Who Should Win: Alec Baldwin
It was a toss-up between Djimon Hounsou's unsentimental yet crushing turn as a dying AIDS victim in "In America" and Baldwin's no-nonsense Vegas mogul in "The Cooler," but we're going with latter. Baldwin simply steals each scene he graces in "The Cooler," and adds depth to a character who could have been a black-and-white victim. As a downtown Vegas hotel owner, Baldwin is an island of a man, trying to hold desperately to the past, while the town around him turns into Disneyland. He's scary and sadistic, but there's a wounded heart beneath the tough-guy artifice. Baldwin has always been miscast in leading roles. He proved his worth as a character actor in "Glengarry Glen Ross," but this supporting role may be the best achievement of his rocky career.

Best Supporting Actress: Shohreh Aghdashloo, "The House of Sand and Fog"; Patricia Clarkson, "Pieces of April"; Marcia Gay Harden, "Mystic River"; Holly Hunter, "Thirteen"; Renee Zellweger, "Cold Mountain"

Who Will Win: Renee Zellweger
In perhaps the category with the weakest competition, it seems like a no-brainer that Zellweger will pick up her first Oscar for her spunky, over-the-top performance as Nicole Kidman's farm hand, backbone and best friend in "Cold Mountain." This is the third consecutive year Zellweger has been nominated, and this comic-relief type of performance is the kind the Academy loves to reward in this category.

Who Should Win: Patricia Clarkson
In all honesty, Clarkson was nominated for the wrong film. Her performance in "The Station Agent" possessed more layers than the one in "Pieces of April," where she plays a bitter mother and wife dying of cancer. Still, no cancer victim has shown the grit, humor and all around bitchiness of Clarkson, and she takes a stereotypical character and breathes new life into her. As for the other nominees, Hunter hasn't got a shot, as she's won before and few saw "Thirteen." Harden (who won this award in 2000 for "Pollock") and Iranian actress Aghdashloo both play one-note suffering wives in overrated films. In other years, they may have a shot, but Renee's got this one hands down.
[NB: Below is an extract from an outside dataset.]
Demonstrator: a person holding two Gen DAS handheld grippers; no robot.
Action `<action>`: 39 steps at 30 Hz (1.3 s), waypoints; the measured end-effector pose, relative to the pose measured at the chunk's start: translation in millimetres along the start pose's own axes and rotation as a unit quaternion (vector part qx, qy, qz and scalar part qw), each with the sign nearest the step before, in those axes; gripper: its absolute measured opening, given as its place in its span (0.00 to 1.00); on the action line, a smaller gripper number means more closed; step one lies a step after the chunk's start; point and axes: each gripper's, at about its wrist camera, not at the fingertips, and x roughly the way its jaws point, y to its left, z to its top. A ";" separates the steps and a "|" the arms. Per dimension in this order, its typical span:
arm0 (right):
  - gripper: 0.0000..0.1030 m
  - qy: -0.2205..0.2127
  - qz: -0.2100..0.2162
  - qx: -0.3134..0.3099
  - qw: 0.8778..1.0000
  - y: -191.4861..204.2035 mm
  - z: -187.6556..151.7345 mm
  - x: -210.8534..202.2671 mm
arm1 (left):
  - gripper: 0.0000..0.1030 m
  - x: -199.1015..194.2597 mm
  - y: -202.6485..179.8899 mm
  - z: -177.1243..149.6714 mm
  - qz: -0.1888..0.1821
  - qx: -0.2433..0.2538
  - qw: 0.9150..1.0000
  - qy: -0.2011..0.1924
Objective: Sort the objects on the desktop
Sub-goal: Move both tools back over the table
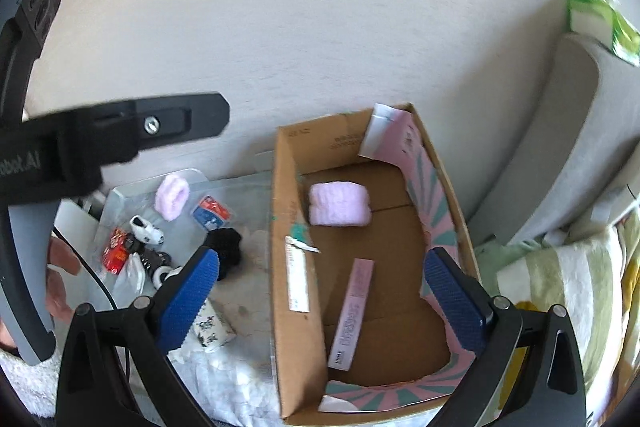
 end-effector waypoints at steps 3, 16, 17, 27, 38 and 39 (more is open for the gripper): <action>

Best Actor: Johnny Depp, "Pirates of the Caribbean"; Ben Kingsley, "The House of Sand and Fog"; Jude Law, "Cold Mountain"; Bill Murray, "Lost in Translation"; Sean Penn, "Mystic River"

Who Will Win: Sean Penn
Sorry, Johnny, we know you made "Pirates" great all by yourself with that campy Keith Richards-turned-pirate performance that somehow also managed to be human. And sorry, Ben, nice job with the Iranian accent and cold, steely glare in "House of Sand and Fog." And, Jude, well, you gave the best performance in "Cold Mountain," and even had the most authentic Southern accent, even though Renee is from Texas. Yeah, sorry boys, but this is a two-man race. And, sadly, the wrong man will win. Penn screamed and cried and emoted his way through "Mystic River." He was really, really acting, so much in fact that he was the film's biggest distraction. When he came on screen, you knew you were watching a performance and it yanked you right out of the film. This, however, is what defines great acting by Academy standards, plus Penn hasn't won before and, heck, even Jude Law said he should win, so he will.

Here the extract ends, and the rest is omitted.